> And when it says "nq" is really quads or all data for the default
> graph? (there is more indexing work for named graphs).
>> : Quads = 127,206,280
OK - it's quads. There are 6 quad indexes and in full parallel mode it
will use 2 more threads to parse and to build the node table.
Full parallel loading is going to use up all the cores and HT threads
aren't full threads for this purpose.
The phased loader (default) uses less threads.
Phase 1:
one thread to decompress and parse
one thread to build the node table.
one thread to for the GSPO
(and one for SPO but you seem to have no triples)
=3
Phase 2:
two threads
=2
Phase 3:
three threads
=3
Andy
On 21/06/2020 22:11, Andy Seaborne wrote:
Hi there,
Thanks for reporting the findings.
On 20/06/2020 16:10, Isroel Kogan wrote:
Hi,
I am also a newcomer to the RDF world - and particularly Jena, which I
started using this week.
A couple of observations I have made over the last few days exploring
different options.
Local Machine (specs):
Ubuntu 18.04
Intel(R) Core(TM) i7-8550U CPU @ 1.80GHz (8 CPU)
which is 4 core and hyper threading. for this workload that is more like
4 threads. HT is not a completely x2 for this sort of continuous
processing threading.
And pre-emtptive timeslicing is not nice!
16GB RAM
512 SSD (NVMe).
the following compares loading a file in compressed vs decompressed
format -both w parallel loader.
file:
docstrings_triples.nq
size: 28GB
cmd:
time tdb2.tdbloader --loader=parallel --loc=test1graphdb
docstrings_triples.nq > tdb2.log1 2>&1
:: Time = 1,364.310 seconds : Quads = 127,206,280 : Rate = 93,239 /s
real 22m46.346s
user 120m46.591s
sys 3m22.698s
file:
docstrings_triples.nq.bz2
size: 542M
cmd:
time tdb2.tdbloader --loader=parallel --loc=test2graphdb
docstrings_triples.nq.bz2 > tdb2.log2 2>&1
:: Time = 2,225.871 seconds : Quads = 127,206,280 : Rate = 57,149 /s
real 37m8.182s
user 109m42.970s
sys 6m27.426s
resulting DB size
30GB
confirmed equal via diff.
pbzip2 ran in 84s
Less rigorously I noticed a similar gain in speed for other files.

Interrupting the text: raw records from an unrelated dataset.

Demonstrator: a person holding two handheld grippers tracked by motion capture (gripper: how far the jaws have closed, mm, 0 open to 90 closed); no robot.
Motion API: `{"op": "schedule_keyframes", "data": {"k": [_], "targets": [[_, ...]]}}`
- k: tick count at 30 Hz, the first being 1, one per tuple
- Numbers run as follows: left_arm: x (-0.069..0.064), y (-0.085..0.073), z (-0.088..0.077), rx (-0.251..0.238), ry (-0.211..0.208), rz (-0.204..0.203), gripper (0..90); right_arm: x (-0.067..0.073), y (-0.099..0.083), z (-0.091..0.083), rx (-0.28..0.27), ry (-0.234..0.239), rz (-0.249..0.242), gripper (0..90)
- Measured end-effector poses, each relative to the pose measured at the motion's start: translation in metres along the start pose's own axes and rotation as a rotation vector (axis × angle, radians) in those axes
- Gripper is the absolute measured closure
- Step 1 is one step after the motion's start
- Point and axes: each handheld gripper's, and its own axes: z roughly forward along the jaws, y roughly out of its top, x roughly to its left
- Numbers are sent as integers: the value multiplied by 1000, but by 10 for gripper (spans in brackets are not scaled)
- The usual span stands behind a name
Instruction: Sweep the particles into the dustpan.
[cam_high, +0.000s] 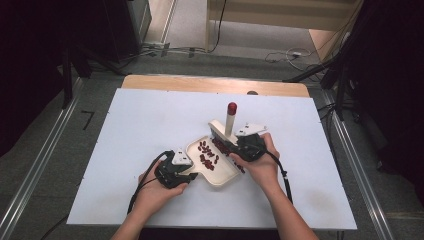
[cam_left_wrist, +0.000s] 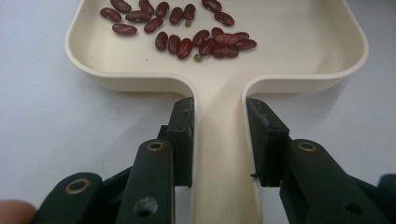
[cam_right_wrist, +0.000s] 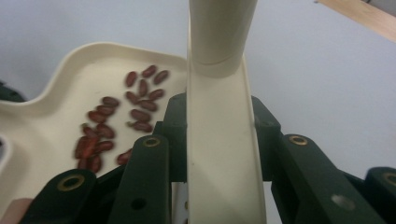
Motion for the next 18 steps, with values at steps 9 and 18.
{"op": "schedule_keyframes", "data": {"k": [9,18], "targets": [[0,0,1,1,4,4,653,42,0,-12,-5,55,-102,650],[1,-2,2,-3,2,5,653,66,1,-27,-19,128,-154,649]]}}
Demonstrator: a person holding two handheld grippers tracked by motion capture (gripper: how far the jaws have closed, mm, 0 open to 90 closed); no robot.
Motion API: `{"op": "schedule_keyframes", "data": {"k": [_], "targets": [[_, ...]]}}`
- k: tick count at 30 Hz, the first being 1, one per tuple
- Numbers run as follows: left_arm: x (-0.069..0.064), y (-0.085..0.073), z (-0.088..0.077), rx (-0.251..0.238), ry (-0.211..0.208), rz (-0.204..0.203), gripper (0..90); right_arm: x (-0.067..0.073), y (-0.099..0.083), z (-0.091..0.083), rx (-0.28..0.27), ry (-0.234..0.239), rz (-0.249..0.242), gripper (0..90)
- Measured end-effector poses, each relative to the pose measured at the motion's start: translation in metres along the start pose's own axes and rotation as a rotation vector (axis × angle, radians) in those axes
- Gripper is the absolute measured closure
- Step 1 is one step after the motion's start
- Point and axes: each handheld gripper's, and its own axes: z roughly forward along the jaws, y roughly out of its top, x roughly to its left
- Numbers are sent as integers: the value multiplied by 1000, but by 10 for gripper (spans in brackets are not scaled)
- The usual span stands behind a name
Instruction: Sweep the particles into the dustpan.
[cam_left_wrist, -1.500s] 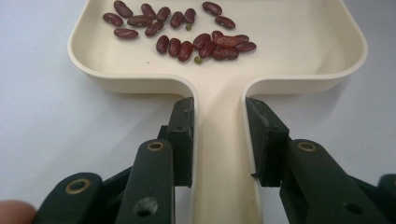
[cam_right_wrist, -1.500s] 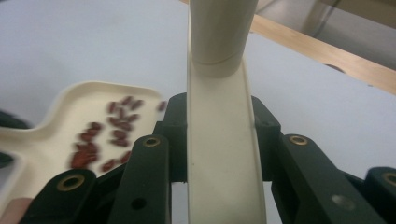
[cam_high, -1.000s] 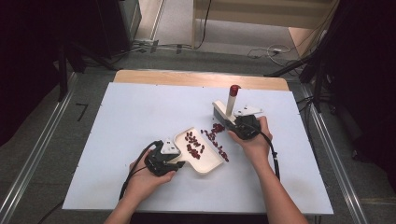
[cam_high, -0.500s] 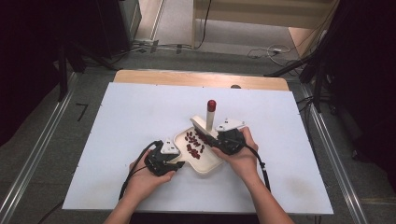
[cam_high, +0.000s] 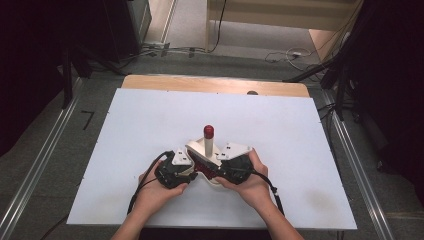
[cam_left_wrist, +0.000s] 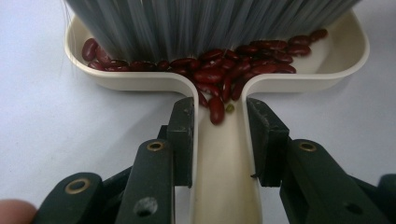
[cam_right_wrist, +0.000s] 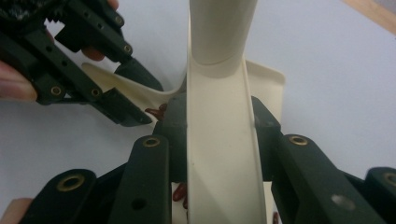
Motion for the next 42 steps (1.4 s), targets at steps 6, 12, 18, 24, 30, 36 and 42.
{"op": "schedule_keyframes", "data": {"k": [6,12,18,24,30,36,42], "targets": [[0,-1,0,0,1,1,653,-28,0,-17,-55,-63,59,649],[0,-1,0,4,2,8,653,-67,-13,-31,-51,-198,159,649],[-2,-2,-2,14,4,31,653,-87,-40,-31,7,-283,230,649],[-7,-3,-4,20,-6,51,654,-80,-55,-26,34,-294,240,649],[-15,-3,-4,25,-31,80,653,-64,-51,-20,39,-268,221,649],[-17,-2,-4,28,-36,91,654,-50,-44,-20,11,-177,211,649],[-18,-3,-3,25,-35,90,654,-31,-36,-16,3,-116,173,649]]}}
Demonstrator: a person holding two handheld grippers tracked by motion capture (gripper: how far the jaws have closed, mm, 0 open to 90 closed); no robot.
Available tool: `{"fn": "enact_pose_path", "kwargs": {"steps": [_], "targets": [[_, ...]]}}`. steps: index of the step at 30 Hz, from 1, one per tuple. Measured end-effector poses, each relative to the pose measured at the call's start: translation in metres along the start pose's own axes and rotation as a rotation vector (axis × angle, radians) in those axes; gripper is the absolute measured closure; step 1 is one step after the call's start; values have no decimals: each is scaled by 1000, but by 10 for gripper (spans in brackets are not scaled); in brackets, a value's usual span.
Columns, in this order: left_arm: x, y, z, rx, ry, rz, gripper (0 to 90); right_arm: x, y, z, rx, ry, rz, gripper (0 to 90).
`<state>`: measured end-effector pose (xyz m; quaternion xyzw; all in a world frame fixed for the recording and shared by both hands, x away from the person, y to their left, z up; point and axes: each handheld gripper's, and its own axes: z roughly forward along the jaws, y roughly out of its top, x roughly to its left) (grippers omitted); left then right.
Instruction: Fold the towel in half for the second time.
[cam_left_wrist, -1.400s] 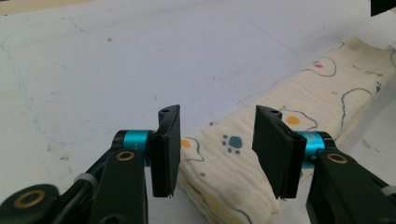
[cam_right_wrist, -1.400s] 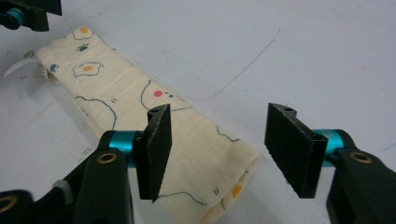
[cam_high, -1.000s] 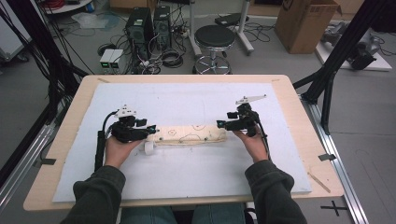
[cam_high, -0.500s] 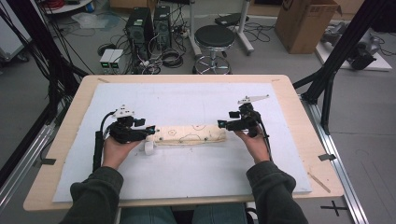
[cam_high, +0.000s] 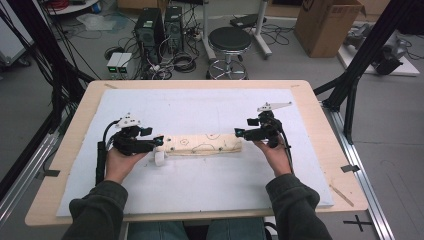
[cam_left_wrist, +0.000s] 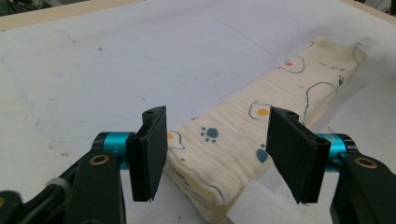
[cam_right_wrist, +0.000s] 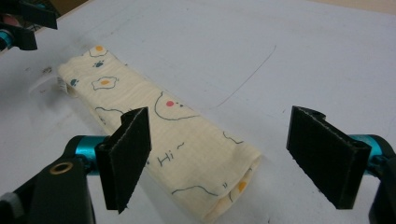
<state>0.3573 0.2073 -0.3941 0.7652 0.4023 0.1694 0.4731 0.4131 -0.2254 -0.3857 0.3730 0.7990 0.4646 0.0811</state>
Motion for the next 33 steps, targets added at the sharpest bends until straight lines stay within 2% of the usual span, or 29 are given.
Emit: {"fn": "enact_pose_path", "kwargs": {"steps": [10, 15, 33], "targets": [[-4, 1, -12, -12, -9, 17, 376, 0, -1, -8, 1, 1, 0, 190], [-5, -1, -17, 0, -6, 32, 358, 2, -2, -14, -3, -8, -7, 175], [-9, -10, -37, -17, -4, 43, 334, 10, -8, -33, -18, -22, -35, 146]]}}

For gz files, the speed of loading of compressed vs uncompressed is
usually not very much. It does look like bz2
Using a separate process and faster decompressor may help:
bzip2 -d < docstrings_triples.nq.bz2 | \
time tdb2.tdbloader --loader=parallel --loc=test2graphdb \
-- - > tdb2.log2 2>&1
When Jena decompresses a bz2 file, it uses a Apache Common Compress so
it is a java decompressor which will take time to get optimized by the
JIT and is likely slower than a specialized tool like bzip2.

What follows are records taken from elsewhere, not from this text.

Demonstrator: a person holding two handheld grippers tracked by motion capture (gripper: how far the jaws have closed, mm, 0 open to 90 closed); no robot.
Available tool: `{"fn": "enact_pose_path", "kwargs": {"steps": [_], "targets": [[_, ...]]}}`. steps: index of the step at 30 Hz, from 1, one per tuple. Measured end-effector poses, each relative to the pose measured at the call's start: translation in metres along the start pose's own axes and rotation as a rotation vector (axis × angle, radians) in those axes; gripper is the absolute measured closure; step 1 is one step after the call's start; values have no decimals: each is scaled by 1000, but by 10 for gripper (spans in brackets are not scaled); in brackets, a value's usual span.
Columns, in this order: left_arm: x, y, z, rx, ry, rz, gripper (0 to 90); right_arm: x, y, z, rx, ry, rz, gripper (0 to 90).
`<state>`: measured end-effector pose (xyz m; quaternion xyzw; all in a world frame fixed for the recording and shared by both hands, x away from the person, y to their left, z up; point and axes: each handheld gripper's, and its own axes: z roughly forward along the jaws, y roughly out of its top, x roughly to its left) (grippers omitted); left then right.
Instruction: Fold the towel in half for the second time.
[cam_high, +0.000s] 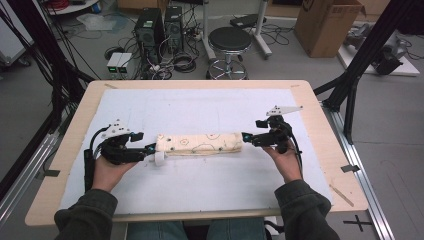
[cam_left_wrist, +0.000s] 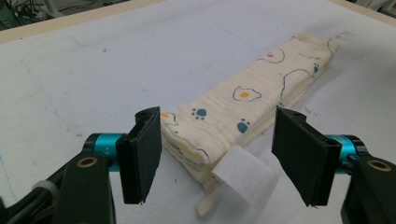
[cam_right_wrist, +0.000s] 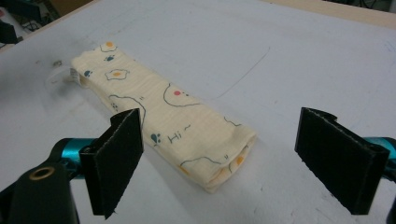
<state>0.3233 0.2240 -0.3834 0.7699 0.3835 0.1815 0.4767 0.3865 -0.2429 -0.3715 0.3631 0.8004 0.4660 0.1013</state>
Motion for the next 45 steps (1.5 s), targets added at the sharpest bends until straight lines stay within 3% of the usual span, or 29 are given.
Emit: {"fn": "enact_pose_path", "kwargs": {"steps": [7, 12, 22, 30, 45], "targets": [[-1, -4, -8, 7, 2, 14, 328, -1, -11, -7, -2, -12, 7, 139], [-2, -9, -12, 2, -1, 2, 318, -3, -17, -13, -7, -9, 16, 124], [-5, -17, -20, 8, 6, 14, 309, 2, -27, -24, -31, -9, 0, 123], [-7, -23, -25, 1, 4, -5, 299, 0, -37, -32, -50, -7, 17, 122], [-15, -29, -36, -1, 14, 19, 267, 1, -53, -44, -45, -12, 21, 121]]}}
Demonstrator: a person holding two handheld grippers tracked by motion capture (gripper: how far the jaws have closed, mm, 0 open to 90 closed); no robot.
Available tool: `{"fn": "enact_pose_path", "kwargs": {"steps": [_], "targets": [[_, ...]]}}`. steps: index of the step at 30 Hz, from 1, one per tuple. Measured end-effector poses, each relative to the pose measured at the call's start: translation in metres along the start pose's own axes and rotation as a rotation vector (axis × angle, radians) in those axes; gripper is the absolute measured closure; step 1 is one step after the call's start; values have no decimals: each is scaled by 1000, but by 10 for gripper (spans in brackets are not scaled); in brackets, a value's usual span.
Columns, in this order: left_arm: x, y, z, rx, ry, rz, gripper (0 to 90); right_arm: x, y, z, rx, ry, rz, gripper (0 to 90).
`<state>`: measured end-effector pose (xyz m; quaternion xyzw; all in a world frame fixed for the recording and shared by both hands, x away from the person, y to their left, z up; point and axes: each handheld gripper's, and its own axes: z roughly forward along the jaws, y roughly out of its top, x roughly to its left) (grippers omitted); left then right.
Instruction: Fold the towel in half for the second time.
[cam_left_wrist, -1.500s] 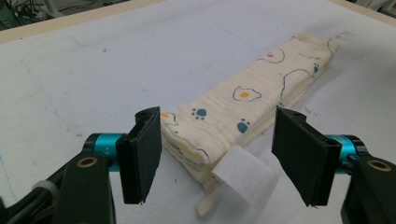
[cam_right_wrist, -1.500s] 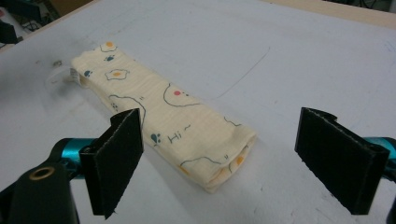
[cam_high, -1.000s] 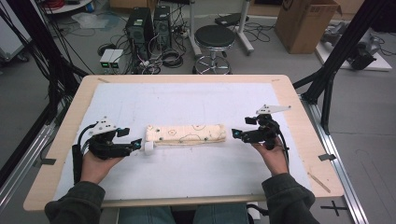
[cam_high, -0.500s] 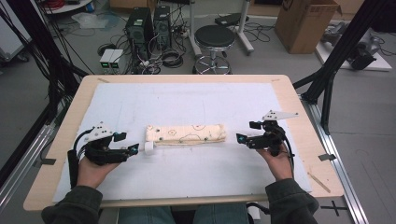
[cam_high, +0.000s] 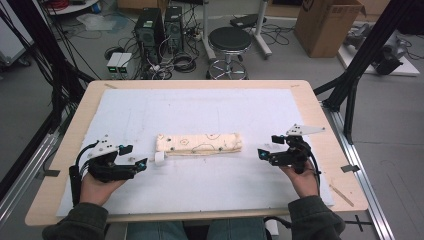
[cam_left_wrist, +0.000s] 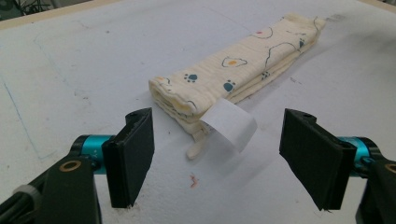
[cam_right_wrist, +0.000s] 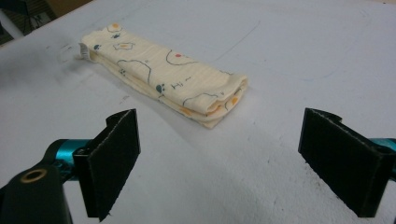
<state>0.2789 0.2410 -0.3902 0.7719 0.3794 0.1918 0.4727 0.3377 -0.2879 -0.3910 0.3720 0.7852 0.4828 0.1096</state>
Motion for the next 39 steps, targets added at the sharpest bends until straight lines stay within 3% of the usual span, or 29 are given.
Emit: {"fn": "enact_pose_path", "kwargs": {"steps": [16, 39], "targets": [[-3, -18, -9, -7, 17, -13, 259, 3, -21, -10, 18, -15, 4, 120], [-13, -34, -16, -6, 28, 10, 254, 14, -51, -19, 50, -12, 5, 120]]}}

But with 4 core, it may have the opposite effect - using more processes
causes preemption timeslicing.
It maybe one of the other loaders is faster because it is a better match
to the hardware.
Is this expected behaviour? What factors influence this?
SSD - local vs cloud.
on my local machine, when running parallel loader, cores were working
at over 70% capacity and there was little IO induced down time.

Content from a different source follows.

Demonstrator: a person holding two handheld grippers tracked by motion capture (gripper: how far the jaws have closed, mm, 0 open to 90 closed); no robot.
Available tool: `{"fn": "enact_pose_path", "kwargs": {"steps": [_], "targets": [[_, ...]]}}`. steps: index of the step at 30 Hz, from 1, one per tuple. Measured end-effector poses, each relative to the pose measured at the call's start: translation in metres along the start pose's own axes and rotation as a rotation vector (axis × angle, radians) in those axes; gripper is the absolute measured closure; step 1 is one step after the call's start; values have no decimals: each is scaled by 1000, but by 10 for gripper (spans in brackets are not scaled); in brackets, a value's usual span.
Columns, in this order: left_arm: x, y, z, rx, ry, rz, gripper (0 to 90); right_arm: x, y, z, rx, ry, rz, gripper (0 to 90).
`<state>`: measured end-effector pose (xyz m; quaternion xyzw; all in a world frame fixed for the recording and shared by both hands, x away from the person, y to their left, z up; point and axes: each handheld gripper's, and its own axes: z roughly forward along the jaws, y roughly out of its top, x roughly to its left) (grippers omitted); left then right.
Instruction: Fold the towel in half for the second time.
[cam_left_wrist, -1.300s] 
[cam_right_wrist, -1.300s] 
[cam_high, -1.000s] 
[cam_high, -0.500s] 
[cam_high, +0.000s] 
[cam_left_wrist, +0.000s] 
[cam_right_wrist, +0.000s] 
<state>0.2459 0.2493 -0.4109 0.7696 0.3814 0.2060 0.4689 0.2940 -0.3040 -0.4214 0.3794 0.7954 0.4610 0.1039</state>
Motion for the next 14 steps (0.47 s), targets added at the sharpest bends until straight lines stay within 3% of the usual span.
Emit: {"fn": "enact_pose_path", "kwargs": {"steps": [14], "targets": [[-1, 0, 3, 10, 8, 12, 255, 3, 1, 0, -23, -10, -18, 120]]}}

How many core were active?
And when it says "nq" is really quads or all data for the default graph?
(there is more indexing work for named graphs).
Some of that will be the bz2 decompression but it looks to me "like it's
"more threads than cores" causing timeslicing.
GCP instance specs:
20 CPU
32GB RAM
And same heap size?
While the parallel loader is using multiple threads it is a fixed number
so more CPU will help only if
More RAM is going to help because the OS will use it for file system
cache, delaying writes.
But with more read threads, it could be there is less preemptive
scheduling and that could be a big gain.
6TB "local SSD" storage
the local SSD storage offers the best performance to reduce IO latency
- it has physical proximity to instance - as per GCP.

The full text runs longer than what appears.